» Exercise prompt
Every word of the listing must be returned. Retype it exactly.

━━ Supplied material

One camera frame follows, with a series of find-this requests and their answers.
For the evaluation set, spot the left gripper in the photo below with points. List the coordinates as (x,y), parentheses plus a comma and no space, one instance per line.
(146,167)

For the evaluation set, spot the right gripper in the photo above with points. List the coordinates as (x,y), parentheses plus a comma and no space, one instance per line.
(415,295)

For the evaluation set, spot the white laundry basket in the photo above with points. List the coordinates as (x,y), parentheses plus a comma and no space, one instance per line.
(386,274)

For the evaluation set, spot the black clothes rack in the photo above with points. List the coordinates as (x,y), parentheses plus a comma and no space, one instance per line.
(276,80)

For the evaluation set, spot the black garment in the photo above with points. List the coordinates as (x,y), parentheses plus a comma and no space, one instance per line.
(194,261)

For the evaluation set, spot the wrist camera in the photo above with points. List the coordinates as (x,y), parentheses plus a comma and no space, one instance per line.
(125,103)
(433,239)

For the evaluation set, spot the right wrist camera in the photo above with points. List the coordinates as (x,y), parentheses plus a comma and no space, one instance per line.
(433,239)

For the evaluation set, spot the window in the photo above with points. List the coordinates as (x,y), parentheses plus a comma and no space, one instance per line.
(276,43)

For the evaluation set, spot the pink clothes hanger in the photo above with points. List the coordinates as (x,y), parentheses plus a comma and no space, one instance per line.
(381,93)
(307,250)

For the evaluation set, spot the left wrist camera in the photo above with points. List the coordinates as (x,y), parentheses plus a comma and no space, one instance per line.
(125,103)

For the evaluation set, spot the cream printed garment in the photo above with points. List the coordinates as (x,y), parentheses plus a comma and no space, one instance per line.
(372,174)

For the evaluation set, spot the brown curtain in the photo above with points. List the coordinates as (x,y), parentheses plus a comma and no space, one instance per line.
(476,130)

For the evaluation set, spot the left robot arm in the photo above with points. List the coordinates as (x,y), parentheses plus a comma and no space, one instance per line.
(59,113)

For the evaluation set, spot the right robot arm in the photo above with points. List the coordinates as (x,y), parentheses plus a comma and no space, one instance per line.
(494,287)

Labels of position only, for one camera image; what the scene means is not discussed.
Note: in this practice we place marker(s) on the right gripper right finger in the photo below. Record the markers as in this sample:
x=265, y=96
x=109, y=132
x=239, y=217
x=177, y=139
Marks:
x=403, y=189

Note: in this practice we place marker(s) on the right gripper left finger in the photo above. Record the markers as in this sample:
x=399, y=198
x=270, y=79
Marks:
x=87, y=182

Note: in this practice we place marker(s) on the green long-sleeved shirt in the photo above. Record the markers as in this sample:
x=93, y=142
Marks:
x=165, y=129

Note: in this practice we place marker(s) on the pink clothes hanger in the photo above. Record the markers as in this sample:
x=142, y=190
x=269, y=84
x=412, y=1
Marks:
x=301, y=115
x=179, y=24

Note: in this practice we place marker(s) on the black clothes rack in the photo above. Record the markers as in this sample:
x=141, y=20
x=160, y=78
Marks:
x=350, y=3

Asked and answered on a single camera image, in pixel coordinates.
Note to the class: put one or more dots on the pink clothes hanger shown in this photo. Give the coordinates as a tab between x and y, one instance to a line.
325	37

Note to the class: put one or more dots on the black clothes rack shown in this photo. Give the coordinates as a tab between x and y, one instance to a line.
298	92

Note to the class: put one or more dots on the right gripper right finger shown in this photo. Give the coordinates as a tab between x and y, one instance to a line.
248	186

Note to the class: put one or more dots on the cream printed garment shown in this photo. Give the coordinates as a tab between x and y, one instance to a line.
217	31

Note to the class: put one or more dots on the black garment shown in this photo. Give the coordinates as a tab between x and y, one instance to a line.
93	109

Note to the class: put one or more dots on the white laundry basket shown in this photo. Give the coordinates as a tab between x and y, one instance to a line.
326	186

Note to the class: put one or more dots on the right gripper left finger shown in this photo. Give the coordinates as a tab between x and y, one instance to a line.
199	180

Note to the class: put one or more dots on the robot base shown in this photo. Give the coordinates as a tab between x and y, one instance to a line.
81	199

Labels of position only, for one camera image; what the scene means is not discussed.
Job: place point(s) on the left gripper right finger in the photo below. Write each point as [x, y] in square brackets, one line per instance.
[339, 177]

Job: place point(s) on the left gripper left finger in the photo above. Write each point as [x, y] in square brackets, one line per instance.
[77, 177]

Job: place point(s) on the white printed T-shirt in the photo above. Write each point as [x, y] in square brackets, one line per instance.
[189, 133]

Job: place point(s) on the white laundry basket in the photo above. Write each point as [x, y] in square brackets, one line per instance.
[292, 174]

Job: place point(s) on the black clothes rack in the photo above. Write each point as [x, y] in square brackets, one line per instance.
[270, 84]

━━━━

» Expected answer
One camera frame follows, with a series of find-this requests and their answers.
For the evaluation set, spot the left gripper in the photo below with points. List the coordinates as (x,y), parentheses plus a comma and no space, one instance per line.
(146,167)

For the evaluation set, spot the right gripper in the photo above with points. List the coordinates as (x,y), parentheses plus a comma and no space, one instance per line.
(415,295)

For the evaluation set, spot the white laundry basket in the photo above with points. List the coordinates as (x,y), parentheses plus a comma and no space, one instance per line.
(386,274)

For the evaluation set, spot the black clothes rack in the photo above with points. List the coordinates as (x,y), parentheses plus a comma and no space, one instance per line.
(276,80)

For the evaluation set, spot the black garment in the photo above with points. List the coordinates as (x,y), parentheses plus a comma and no space, one instance per line.
(194,261)

For the evaluation set, spot the wrist camera in the photo above with points. List the coordinates as (x,y), parentheses plus a comma and no space, one instance per line.
(125,103)
(433,239)

For the evaluation set, spot the right wrist camera in the photo above with points. List the coordinates as (x,y), parentheses plus a comma and no space, one instance per line.
(433,239)

For the evaluation set, spot the window in the photo above with points. List the coordinates as (x,y), parentheses plus a comma and no space, one instance per line.
(276,43)

For the evaluation set, spot the pink clothes hanger in the photo above with points. List the coordinates as (x,y), parentheses plus a comma and no space, one instance per line.
(381,93)
(307,250)

For the evaluation set, spot the left wrist camera in the photo above with points. List the coordinates as (x,y), parentheses plus a comma and no space, one instance per line.
(125,103)

For the evaluation set, spot the cream printed garment in the photo above with points. List the coordinates as (x,y), parentheses plus a comma and no space, one instance per line.
(372,174)

For the evaluation set, spot the brown curtain in the photo above with points. List the coordinates as (x,y), parentheses plus a comma and no space, one instance per line.
(476,130)

For the evaluation set, spot the left robot arm in the photo above with points. List the coordinates as (x,y), parentheses plus a comma and no space, one instance per line.
(59,113)

For the evaluation set, spot the right robot arm in the photo above with points. List the coordinates as (x,y), parentheses plus a comma and no space, one instance per line.
(494,287)

Labels of position only, for one camera image; what the scene means is not discussed.
Note: in this practice we place marker(s) on the right gripper right finger in the photo below. Record the markers as in this sample:
x=265, y=96
x=109, y=132
x=239, y=217
x=177, y=139
Marks:
x=403, y=189

Note: in this practice we place marker(s) on the right gripper left finger in the photo above. Record the markers as in this sample:
x=399, y=198
x=270, y=79
Marks:
x=87, y=182

Note: in this practice we place marker(s) on the green long-sleeved shirt in the photo above. Record the markers as in this sample:
x=93, y=142
Marks:
x=165, y=129

Note: in this practice we place marker(s) on the pink clothes hanger in the photo above. Record the markers as in this sample:
x=142, y=190
x=269, y=84
x=412, y=1
Marks:
x=301, y=115
x=179, y=24

Note: in this practice we place marker(s) on the black clothes rack in the photo above. Record the markers as in this sample:
x=141, y=20
x=160, y=78
Marks:
x=350, y=3

Asked and answered on a single camera image, in pixel coordinates.
Note to the class: put one or more dots on the pink clothes hanger shown in this photo. Give the coordinates as a tab between x and y, one instance to a line.
325	37

Note to the class: put one or more dots on the black clothes rack shown in this photo. Give the coordinates as a tab between x and y, one instance to a line.
298	92

Note to the class: put one or more dots on the right gripper right finger shown in this photo. Give the coordinates as a tab between x and y, one instance to a line.
248	186

Note to the class: put one or more dots on the cream printed garment shown in this photo. Give the coordinates as a tab between x and y, one instance to a line.
217	31

Note to the class: put one or more dots on the black garment shown in this photo. Give the coordinates as a tab between x and y, one instance to a line.
93	109

Note to the class: put one or more dots on the white laundry basket shown in this photo. Give the coordinates as a tab between x and y, one instance to a line.
326	186

Note to the class: put one or more dots on the right gripper left finger shown in this photo. Give the coordinates as a tab between x and y, one instance to a line.
199	180

Note to the class: put one or more dots on the robot base shown in this photo. Give the coordinates as a tab between x and y, one instance to a line.
81	199

Labels of position only, for one camera image; what the scene means is not discussed.
Job: place point(s) on the left gripper right finger in the photo below. Write each point as [x, y] in square brackets, one line per instance.
[339, 177]

Job: place point(s) on the left gripper left finger in the photo above. Write each point as [x, y] in square brackets, one line per instance.
[77, 177]

Job: place point(s) on the white printed T-shirt in the photo above. Write each point as [x, y] in square brackets, one line per instance.
[189, 133]

Job: place point(s) on the white laundry basket in the photo above. Write each point as [x, y] in square brackets, one line per instance.
[292, 174]

Job: place point(s) on the black clothes rack in the photo above. Write each point as [x, y] in square brackets, one line per instance.
[270, 84]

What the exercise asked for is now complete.